Vandaag sluiten we de lezing van het boek Micha af. Een hoopvol einde wordt het. Micha houdt ons voor dat wat er ook verkeerd is gedaan we altijd opnieuw mogen beginnen. De bevrijding van angst en onderdrukking door het volgen van de richtlijnen voor de menselijke samenleving begint elke dag opnieuw. Elke dag gaat de zon op en elke dag is de eerste dag van de rest van ons leven. Elke dag dus kunnen we beginnen met het opbouwen van een nieuwe samenleving. Elke dag opnieuw gaat het licht op waarin we onze naaste kunnen zien, de armen in onze eigen omgeving mogen herkennen, de armen in Afrika en andere arme landen mogen zien. Elke dag ook kunnen we hen opnieuw de hand reiken. In de Nieuwe Bijbelvertaling is degene die zich niet vrolijk moet maken weggevallen, in andere vertalingen is het een vijandin.
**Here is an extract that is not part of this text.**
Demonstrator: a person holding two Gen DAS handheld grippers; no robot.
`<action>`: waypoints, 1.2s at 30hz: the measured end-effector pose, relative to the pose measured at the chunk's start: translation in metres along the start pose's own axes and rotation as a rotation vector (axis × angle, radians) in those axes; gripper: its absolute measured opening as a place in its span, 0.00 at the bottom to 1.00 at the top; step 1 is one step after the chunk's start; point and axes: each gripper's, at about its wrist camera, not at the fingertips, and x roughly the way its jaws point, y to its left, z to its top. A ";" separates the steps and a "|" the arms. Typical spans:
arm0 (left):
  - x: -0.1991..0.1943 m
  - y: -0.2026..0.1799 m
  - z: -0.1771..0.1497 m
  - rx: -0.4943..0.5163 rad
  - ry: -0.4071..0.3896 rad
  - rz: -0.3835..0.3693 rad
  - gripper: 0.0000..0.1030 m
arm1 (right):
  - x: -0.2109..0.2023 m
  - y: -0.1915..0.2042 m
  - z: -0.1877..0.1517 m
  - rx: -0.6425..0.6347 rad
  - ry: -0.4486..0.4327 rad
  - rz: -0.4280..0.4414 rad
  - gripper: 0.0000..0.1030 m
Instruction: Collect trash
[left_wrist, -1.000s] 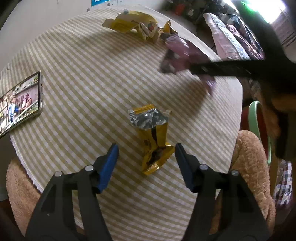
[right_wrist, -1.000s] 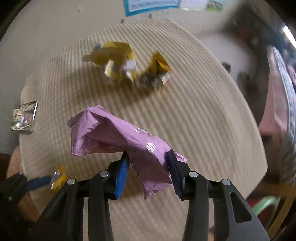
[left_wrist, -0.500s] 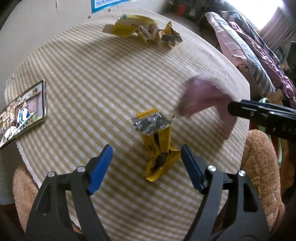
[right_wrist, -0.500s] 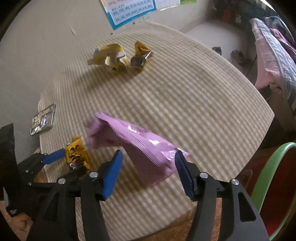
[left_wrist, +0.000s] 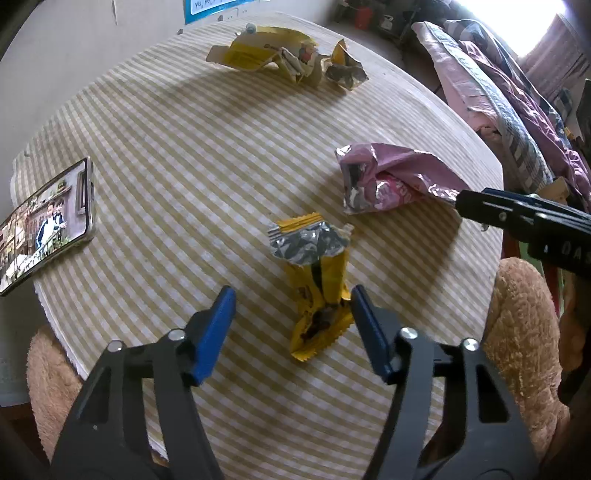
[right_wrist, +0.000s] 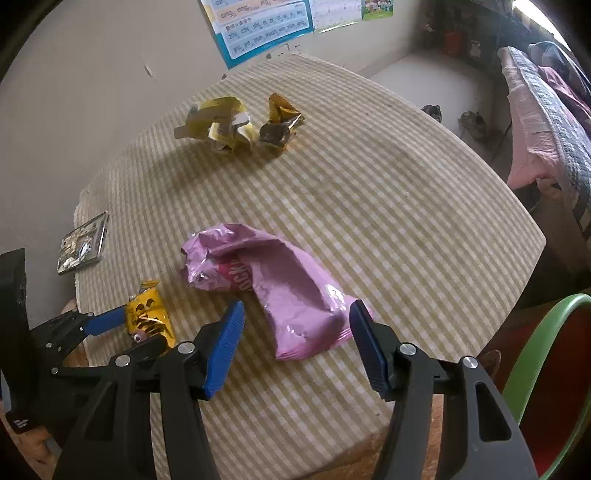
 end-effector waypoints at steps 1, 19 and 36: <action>0.000 -0.001 0.000 0.004 0.000 0.001 0.57 | 0.000 -0.001 0.001 0.002 -0.003 -0.003 0.56; -0.002 0.002 -0.001 -0.005 -0.005 -0.028 0.30 | 0.021 0.018 0.001 -0.013 0.015 0.014 0.24; -0.043 -0.033 0.007 0.085 -0.110 -0.060 0.25 | -0.059 -0.019 -0.035 0.211 -0.172 0.073 0.17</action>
Daarom laat het zich vandaag wellicht wat gemakkelijker lezen. Er is altijd een keizer die denkt dat hij de baas is, ja zelfs de God, over de hele wereld was. Mis dus. Liefde regeert heel de wereld. Rijken en machtigen kunnen proberen zich ertegen te wapenen, extra muren op te bouwen, en als je dat nodig vindt moet je dat nu doen roept Micha, maar het zal niet helpen, de wereld zoals wij die kennen zal vergaan. Goden hebben nauwelijks betekenis meer zelfs de God van Abraham, Izaäk en Jacob dwingt geen respect meer af. Maar die laatste God heeft altijd al laten weten geen naam te willen hebben en geen gouden of zilveren beelden, alleen liefde voor de armsten en de verdrukten.
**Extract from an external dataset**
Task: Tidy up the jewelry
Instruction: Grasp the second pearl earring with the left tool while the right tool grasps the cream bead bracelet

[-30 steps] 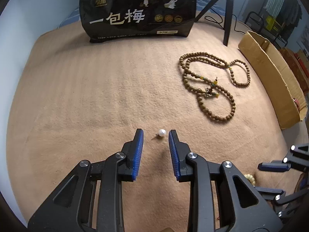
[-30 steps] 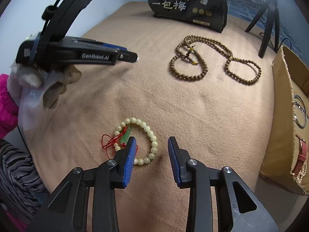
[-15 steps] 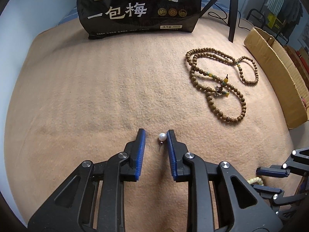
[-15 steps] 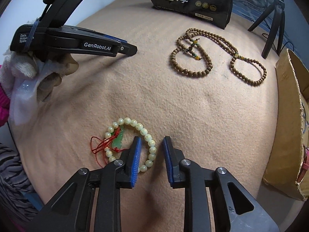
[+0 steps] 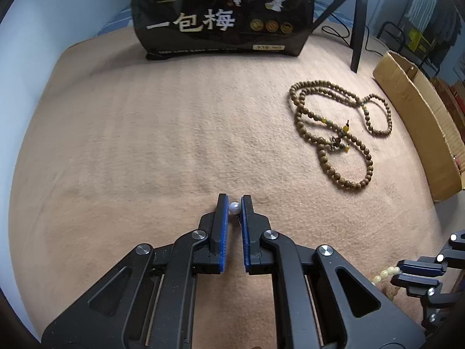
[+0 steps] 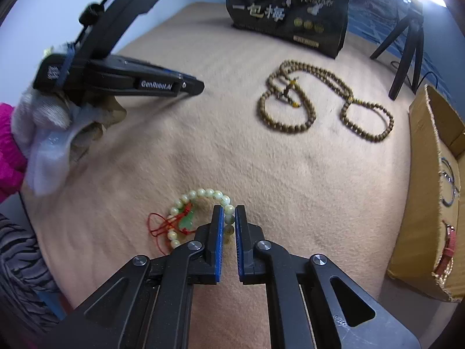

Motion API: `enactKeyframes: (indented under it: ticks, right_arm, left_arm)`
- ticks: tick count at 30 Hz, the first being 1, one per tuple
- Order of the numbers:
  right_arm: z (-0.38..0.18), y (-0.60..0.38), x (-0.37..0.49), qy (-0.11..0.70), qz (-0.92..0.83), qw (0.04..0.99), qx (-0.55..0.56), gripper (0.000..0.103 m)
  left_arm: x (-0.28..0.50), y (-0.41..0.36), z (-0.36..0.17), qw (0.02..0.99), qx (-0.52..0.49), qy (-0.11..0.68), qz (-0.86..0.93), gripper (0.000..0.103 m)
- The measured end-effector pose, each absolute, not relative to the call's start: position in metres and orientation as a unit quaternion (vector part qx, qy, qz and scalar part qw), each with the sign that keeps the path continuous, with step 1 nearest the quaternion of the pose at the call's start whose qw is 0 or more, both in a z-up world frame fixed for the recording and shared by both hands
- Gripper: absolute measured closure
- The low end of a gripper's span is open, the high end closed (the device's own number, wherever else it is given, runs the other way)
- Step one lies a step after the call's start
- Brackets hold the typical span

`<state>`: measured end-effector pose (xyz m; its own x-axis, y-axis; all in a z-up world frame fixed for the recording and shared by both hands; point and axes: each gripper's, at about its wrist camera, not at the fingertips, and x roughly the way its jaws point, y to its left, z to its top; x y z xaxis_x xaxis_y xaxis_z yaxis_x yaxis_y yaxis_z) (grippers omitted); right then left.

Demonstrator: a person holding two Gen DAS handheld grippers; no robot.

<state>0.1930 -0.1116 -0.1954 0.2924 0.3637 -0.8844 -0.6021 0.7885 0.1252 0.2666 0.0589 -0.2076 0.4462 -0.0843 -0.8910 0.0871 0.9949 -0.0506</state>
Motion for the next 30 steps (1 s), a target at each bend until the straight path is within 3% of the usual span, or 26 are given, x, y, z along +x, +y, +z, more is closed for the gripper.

En die droom, ook de droom van Micha leeft nog steeds. Die droom zet machtigen en heersers onder druk om een einde te maken aan geweld en oorlog in de wereld. De droom over de bevrijding van geweld en onderdrukking, dat eerlijk delen in een rechtvaardige samenleving, brengt ons pas echte voorspoed en welvaart. Zoals een herder zorgt voor de schapen, en Micha laat nog een keer horen dat hij een boer is, zo zorgt het spoor van Liefde en Recht voor ons. En die weg mogen we elke dag gaan, en elke dag mogen we de rijken en de machtigen voorhouden dat vrede en recht geboden zijn en dat een humane opvang van vluchtelingen en een regering die uitgaat van de armen geboden zijn.